(Work to complete) Without the pictures, copy all the entries below exactly.

(Record extracts)
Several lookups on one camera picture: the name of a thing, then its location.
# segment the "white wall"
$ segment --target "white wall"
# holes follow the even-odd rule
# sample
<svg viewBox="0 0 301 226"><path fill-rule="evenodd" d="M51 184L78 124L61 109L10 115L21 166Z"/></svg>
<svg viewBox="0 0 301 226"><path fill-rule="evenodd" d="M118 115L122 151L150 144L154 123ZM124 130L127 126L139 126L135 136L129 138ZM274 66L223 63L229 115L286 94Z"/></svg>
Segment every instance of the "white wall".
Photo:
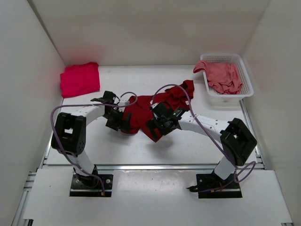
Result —
<svg viewBox="0 0 301 226"><path fill-rule="evenodd" d="M0 225L11 225L61 103L64 64L25 0L0 1Z"/></svg>
<svg viewBox="0 0 301 226"><path fill-rule="evenodd" d="M269 0L33 0L66 64L194 64L240 53Z"/></svg>
<svg viewBox="0 0 301 226"><path fill-rule="evenodd" d="M272 0L244 54L254 96L247 109L264 159L301 225L301 1Z"/></svg>

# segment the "white panel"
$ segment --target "white panel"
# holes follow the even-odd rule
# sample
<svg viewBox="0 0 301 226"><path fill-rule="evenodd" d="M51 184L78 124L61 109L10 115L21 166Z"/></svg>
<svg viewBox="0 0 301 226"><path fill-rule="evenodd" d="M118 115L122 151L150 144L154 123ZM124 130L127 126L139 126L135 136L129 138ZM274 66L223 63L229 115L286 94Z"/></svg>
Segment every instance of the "white panel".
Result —
<svg viewBox="0 0 301 226"><path fill-rule="evenodd" d="M40 169L24 218L34 225L280 226L291 222L273 171L241 183L243 198L198 199L196 171L114 171L111 198L69 197L72 169Z"/></svg>
<svg viewBox="0 0 301 226"><path fill-rule="evenodd" d="M67 64L190 65L240 53L269 0L33 0Z"/></svg>
<svg viewBox="0 0 301 226"><path fill-rule="evenodd" d="M0 225L11 225L28 172L39 166L63 68L28 3L1 0Z"/></svg>
<svg viewBox="0 0 301 226"><path fill-rule="evenodd" d="M296 225L301 225L300 21L301 1L272 0L244 54L254 88L247 109Z"/></svg>
<svg viewBox="0 0 301 226"><path fill-rule="evenodd" d="M126 91L153 95L161 86L191 79L195 86L191 102L195 113L219 120L231 121L235 117L244 120L239 102L231 108L210 105L202 74L193 74L192 70L192 65L99 67L101 91L66 98L63 104L87 104L94 97L102 97L106 90L118 96ZM62 110L71 113L76 109ZM223 157L208 137L191 131L175 130L155 143L142 131L127 135L105 124L106 119L99 118L87 127L85 150L95 164L217 164ZM254 152L248 161L256 161ZM57 150L51 149L47 164L69 163Z"/></svg>

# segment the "red cloth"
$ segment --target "red cloth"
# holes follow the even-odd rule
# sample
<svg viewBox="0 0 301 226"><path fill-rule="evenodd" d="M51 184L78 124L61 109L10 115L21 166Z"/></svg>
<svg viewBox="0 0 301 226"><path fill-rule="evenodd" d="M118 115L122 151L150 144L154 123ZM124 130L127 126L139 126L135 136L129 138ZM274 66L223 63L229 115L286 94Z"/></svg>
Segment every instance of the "red cloth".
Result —
<svg viewBox="0 0 301 226"><path fill-rule="evenodd" d="M98 64L90 62L65 68L61 74L62 97L76 97L100 90Z"/></svg>
<svg viewBox="0 0 301 226"><path fill-rule="evenodd" d="M193 73L201 70L206 72L208 86L222 94L239 94L243 83L240 80L237 66L235 64L210 63L201 60L196 64Z"/></svg>
<svg viewBox="0 0 301 226"><path fill-rule="evenodd" d="M180 86L186 90L190 99L193 99L193 81L185 80ZM131 112L132 117L130 120L129 133L134 134L137 133L139 129L141 129L150 139L154 140L154 138L151 135L151 132L145 124L147 121L153 118L152 113L150 111L151 98L152 96L139 96L136 104L125 108L123 119L126 118L127 113ZM130 97L129 99L130 103L134 102L134 100L134 96ZM183 90L181 90L179 87L172 87L170 89L166 89L164 93L158 93L155 96L153 104L163 101L167 101L174 110L177 107L184 107L189 109L189 106L186 103L186 95L184 94ZM155 131L159 140L162 136L159 134L158 130Z"/></svg>

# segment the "pink cloth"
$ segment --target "pink cloth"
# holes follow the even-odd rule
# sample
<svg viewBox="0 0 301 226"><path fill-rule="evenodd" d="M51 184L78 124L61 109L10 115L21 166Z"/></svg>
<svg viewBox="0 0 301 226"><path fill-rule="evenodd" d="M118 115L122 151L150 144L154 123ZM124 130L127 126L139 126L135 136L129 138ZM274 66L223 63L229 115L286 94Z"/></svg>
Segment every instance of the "pink cloth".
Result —
<svg viewBox="0 0 301 226"><path fill-rule="evenodd" d="M222 94L239 94L243 83L240 80L238 69L235 64L210 63L201 60L196 64L193 73L201 70L206 72L208 86Z"/></svg>
<svg viewBox="0 0 301 226"><path fill-rule="evenodd" d="M100 90L98 63L73 65L61 74L62 97L76 97Z"/></svg>

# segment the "laundry basket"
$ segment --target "laundry basket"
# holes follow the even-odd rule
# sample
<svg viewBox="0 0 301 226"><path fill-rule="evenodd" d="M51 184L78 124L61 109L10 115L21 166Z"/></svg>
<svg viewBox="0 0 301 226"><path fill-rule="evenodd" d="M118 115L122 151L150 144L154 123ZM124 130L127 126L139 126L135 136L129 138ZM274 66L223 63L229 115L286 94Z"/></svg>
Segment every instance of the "laundry basket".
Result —
<svg viewBox="0 0 301 226"><path fill-rule="evenodd" d="M209 100L213 103L233 103L237 102L244 97L250 97L253 95L253 87L251 85L248 73L246 72L245 65L242 58L238 54L231 53L209 53L202 54L201 60L206 60L212 63L228 62L230 64L236 64L240 76L240 80L243 83L243 87L239 94L225 95L216 92L213 88L208 86L206 72L203 71L203 76L205 79L205 85L207 92L209 94Z"/></svg>

(Task result)
Several lookups on one camera picture: the name of a thing, then its location.
# segment the "white wall"
$ segment --target "white wall"
# holes follow the even-odd rule
# sample
<svg viewBox="0 0 301 226"><path fill-rule="evenodd" d="M51 184L78 124L61 109L10 115L21 166Z"/></svg>
<svg viewBox="0 0 301 226"><path fill-rule="evenodd" d="M118 115L122 151L150 144L154 123ZM124 130L127 126L139 126L135 136L129 138ZM274 66L223 63L229 115L286 94Z"/></svg>
Segment every instance of the "white wall".
Photo:
Result —
<svg viewBox="0 0 301 226"><path fill-rule="evenodd" d="M0 225L11 225L61 103L64 64L25 0L0 1Z"/></svg>
<svg viewBox="0 0 301 226"><path fill-rule="evenodd" d="M269 0L33 0L66 64L194 64L240 53Z"/></svg>
<svg viewBox="0 0 301 226"><path fill-rule="evenodd" d="M272 0L244 54L254 96L247 109L264 159L301 225L301 1Z"/></svg>

# segment the "white panel"
$ segment --target "white panel"
# holes follow the even-odd rule
# sample
<svg viewBox="0 0 301 226"><path fill-rule="evenodd" d="M51 184L78 124L61 109L10 115L21 166Z"/></svg>
<svg viewBox="0 0 301 226"><path fill-rule="evenodd" d="M118 115L122 151L150 144L154 123ZM124 130L127 126L139 126L135 136L129 138ZM274 66L223 63L229 115L286 94Z"/></svg>
Segment every instance of the "white panel".
Result —
<svg viewBox="0 0 301 226"><path fill-rule="evenodd" d="M40 169L24 218L34 225L280 226L291 222L273 171L241 183L243 198L198 199L196 171L114 171L111 198L69 197L72 169Z"/></svg>
<svg viewBox="0 0 301 226"><path fill-rule="evenodd" d="M67 64L190 65L240 53L269 0L33 0Z"/></svg>
<svg viewBox="0 0 301 226"><path fill-rule="evenodd" d="M0 225L11 225L28 172L39 166L63 68L28 3L1 0Z"/></svg>
<svg viewBox="0 0 301 226"><path fill-rule="evenodd" d="M296 225L301 225L300 21L301 1L272 0L244 54L254 88L247 109Z"/></svg>
<svg viewBox="0 0 301 226"><path fill-rule="evenodd" d="M126 91L153 95L161 86L191 79L195 86L191 102L195 113L219 120L231 121L235 117L244 120L239 102L231 108L210 105L202 74L193 74L192 70L192 65L99 67L101 91L66 98L63 104L87 104L94 97L102 97L106 90L118 96ZM62 110L71 113L76 109ZM223 157L208 137L191 131L175 130L155 143L142 131L127 135L105 124L106 119L99 118L87 127L85 150L95 164L217 164ZM254 152L248 161L256 161ZM57 150L51 149L47 164L69 163Z"/></svg>

# segment the "red cloth"
$ segment --target "red cloth"
# holes follow the even-odd rule
# sample
<svg viewBox="0 0 301 226"><path fill-rule="evenodd" d="M51 184L78 124L61 109L10 115L21 166Z"/></svg>
<svg viewBox="0 0 301 226"><path fill-rule="evenodd" d="M118 115L122 151L150 144L154 123ZM124 130L127 126L139 126L135 136L129 138ZM274 66L223 63L229 115L286 94Z"/></svg>
Segment every instance of the "red cloth".
Result —
<svg viewBox="0 0 301 226"><path fill-rule="evenodd" d="M98 64L90 62L65 68L61 74L62 97L76 97L100 90Z"/></svg>
<svg viewBox="0 0 301 226"><path fill-rule="evenodd" d="M193 73L201 70L206 72L208 86L222 94L239 94L243 83L240 80L237 66L235 64L210 63L201 60L196 64Z"/></svg>
<svg viewBox="0 0 301 226"><path fill-rule="evenodd" d="M180 86L186 90L190 99L193 99L193 81L185 80ZM131 112L132 117L130 120L129 133L134 134L137 133L139 129L141 129L150 139L154 140L154 138L151 135L151 132L145 124L147 121L153 118L152 113L150 111L151 98L152 96L139 96L136 104L125 108L123 119L126 118L127 113ZM130 97L129 99L130 103L134 102L134 100L134 96ZM183 90L181 90L179 87L172 87L170 89L166 89L164 93L158 93L155 96L153 104L163 101L167 101L174 110L177 107L184 107L189 109L189 106L186 103L186 95L184 94ZM155 131L159 140L162 136L159 134L158 130Z"/></svg>

# segment the "pink cloth"
$ segment --target "pink cloth"
# holes follow the even-odd rule
# sample
<svg viewBox="0 0 301 226"><path fill-rule="evenodd" d="M51 184L78 124L61 109L10 115L21 166Z"/></svg>
<svg viewBox="0 0 301 226"><path fill-rule="evenodd" d="M118 115L122 151L150 144L154 123ZM124 130L127 126L139 126L135 136L129 138ZM274 66L223 63L229 115L286 94Z"/></svg>
Segment every instance of the "pink cloth".
Result —
<svg viewBox="0 0 301 226"><path fill-rule="evenodd" d="M222 94L239 94L243 83L240 80L238 69L235 64L210 63L201 60L196 64L193 73L201 70L206 72L208 86Z"/></svg>
<svg viewBox="0 0 301 226"><path fill-rule="evenodd" d="M100 90L98 63L73 65L61 74L62 97L76 97Z"/></svg>

# segment the "laundry basket"
$ segment --target "laundry basket"
# holes follow the even-odd rule
# sample
<svg viewBox="0 0 301 226"><path fill-rule="evenodd" d="M51 184L78 124L61 109L10 115L21 166Z"/></svg>
<svg viewBox="0 0 301 226"><path fill-rule="evenodd" d="M118 115L122 151L150 144L154 123ZM124 130L127 126L139 126L135 136L129 138ZM274 66L223 63L229 115L286 94Z"/></svg>
Segment every instance of the "laundry basket".
Result —
<svg viewBox="0 0 301 226"><path fill-rule="evenodd" d="M209 100L213 103L233 103L237 102L244 97L250 97L253 95L253 87L251 85L248 73L246 72L245 65L242 58L238 54L231 53L209 53L202 54L201 60L206 60L212 63L228 62L230 64L236 64L240 76L240 80L243 83L243 87L239 94L225 95L216 92L213 88L208 86L206 72L203 71L203 76L205 79L205 85L207 92L209 94Z"/></svg>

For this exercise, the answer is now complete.